HOW TO COMPLETE THIS TASK>
Print exactly the lines that run from the one containing "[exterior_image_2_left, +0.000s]" to the final line of the data, both included, and print none of the pictures.

GIVEN MATERIAL>
------------

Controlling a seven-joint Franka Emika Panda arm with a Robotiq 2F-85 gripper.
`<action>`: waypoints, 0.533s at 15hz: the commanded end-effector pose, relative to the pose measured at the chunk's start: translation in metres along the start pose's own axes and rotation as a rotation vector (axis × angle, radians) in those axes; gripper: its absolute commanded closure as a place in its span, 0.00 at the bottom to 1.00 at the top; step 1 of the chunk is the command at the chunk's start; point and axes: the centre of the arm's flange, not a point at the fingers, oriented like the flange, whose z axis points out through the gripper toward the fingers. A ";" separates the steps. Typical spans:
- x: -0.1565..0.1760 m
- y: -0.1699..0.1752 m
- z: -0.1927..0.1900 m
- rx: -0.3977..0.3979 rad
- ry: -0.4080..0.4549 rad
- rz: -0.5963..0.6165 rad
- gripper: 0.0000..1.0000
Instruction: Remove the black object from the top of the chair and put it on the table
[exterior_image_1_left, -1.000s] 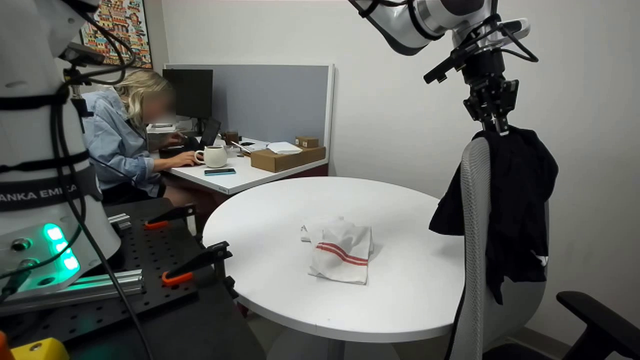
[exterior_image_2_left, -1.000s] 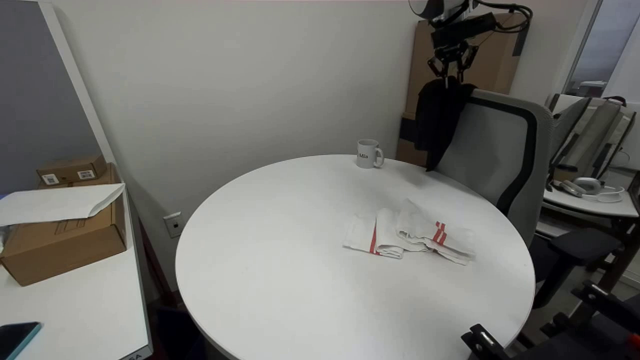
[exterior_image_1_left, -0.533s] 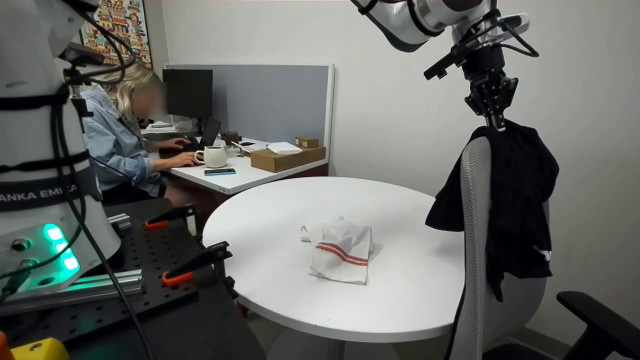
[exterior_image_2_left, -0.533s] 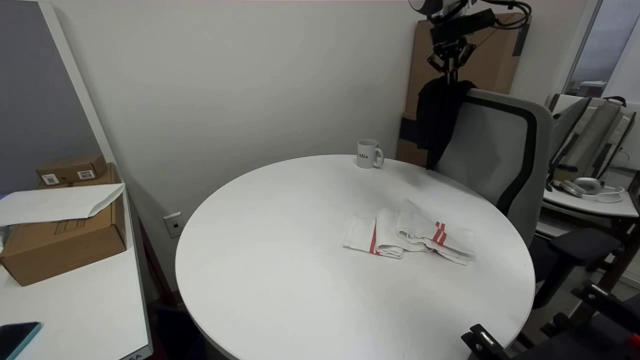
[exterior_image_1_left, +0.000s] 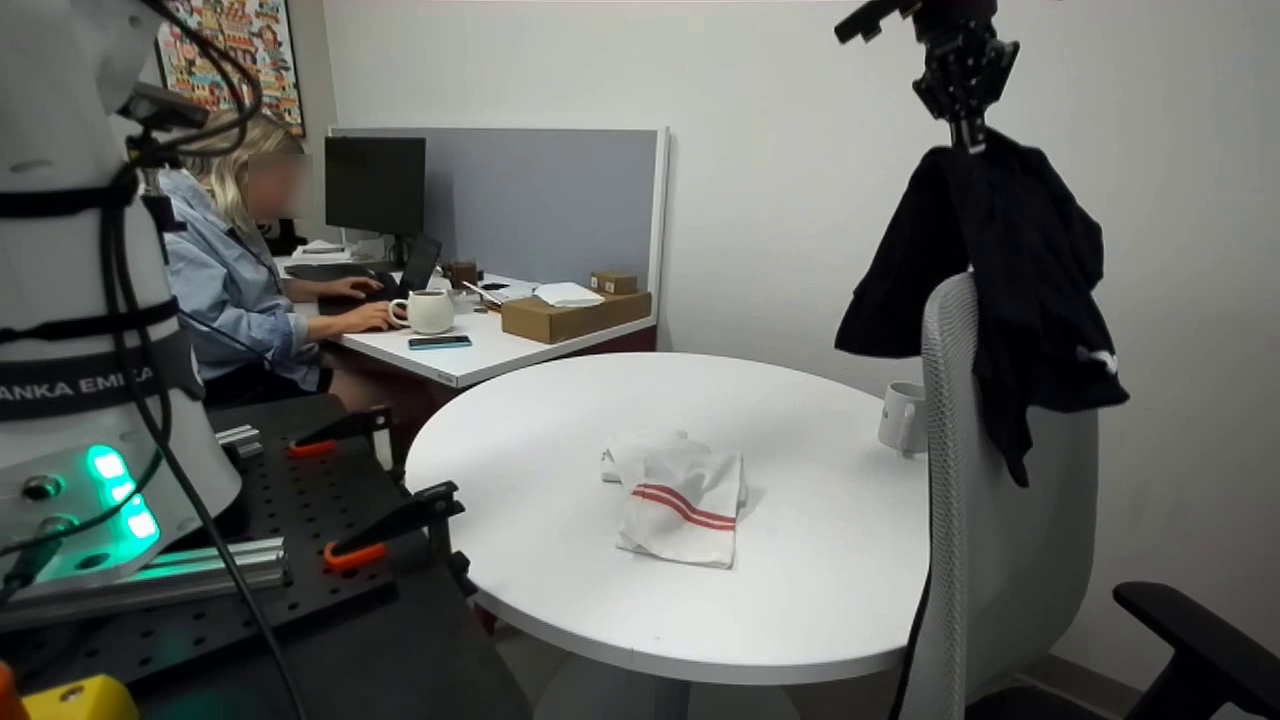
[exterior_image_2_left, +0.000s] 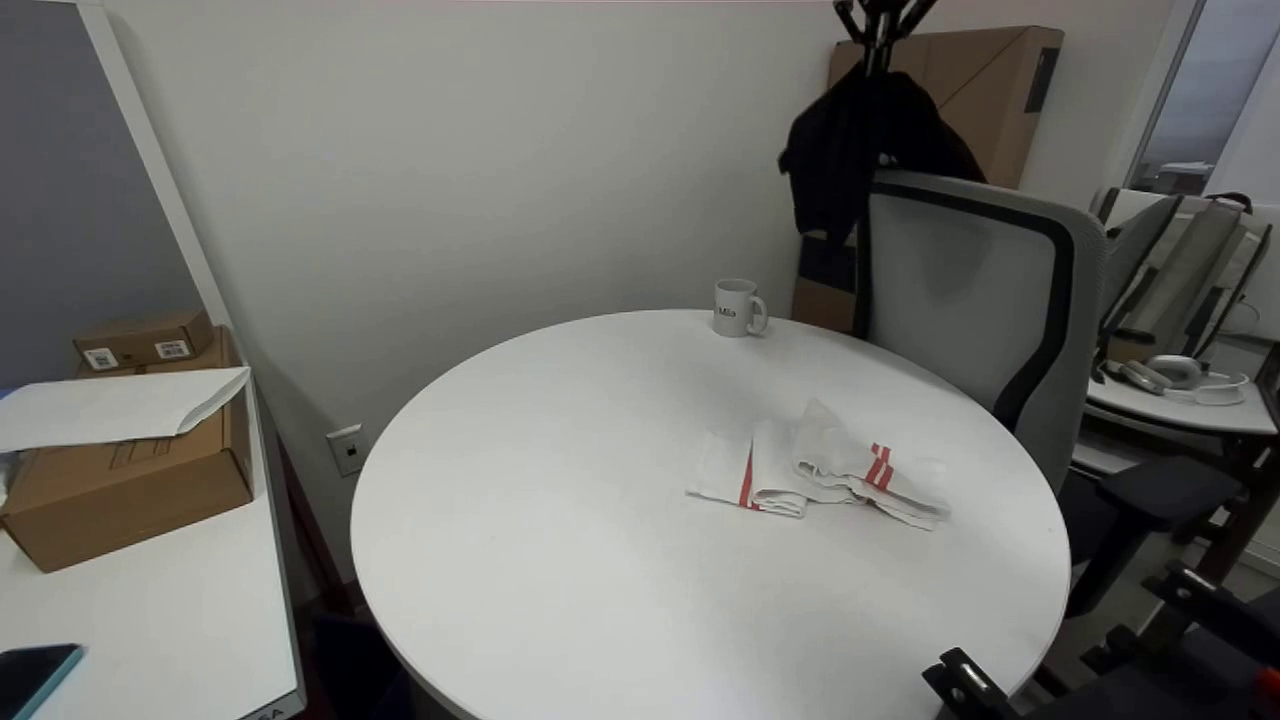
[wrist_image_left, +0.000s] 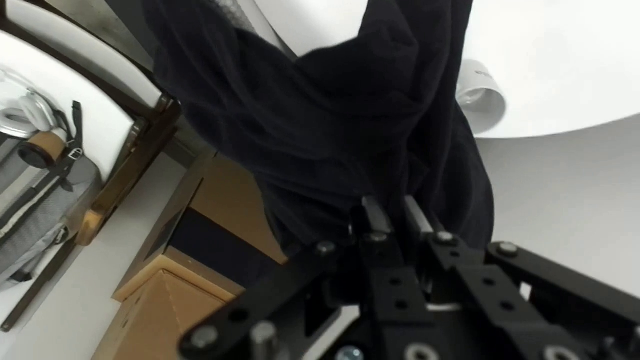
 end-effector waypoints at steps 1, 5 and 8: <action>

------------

TASK SOLUTION>
[exterior_image_2_left, +0.000s] 
[wrist_image_left, +0.000s] 
 end-effector waypoints at steps 1, 5 and 8: <action>

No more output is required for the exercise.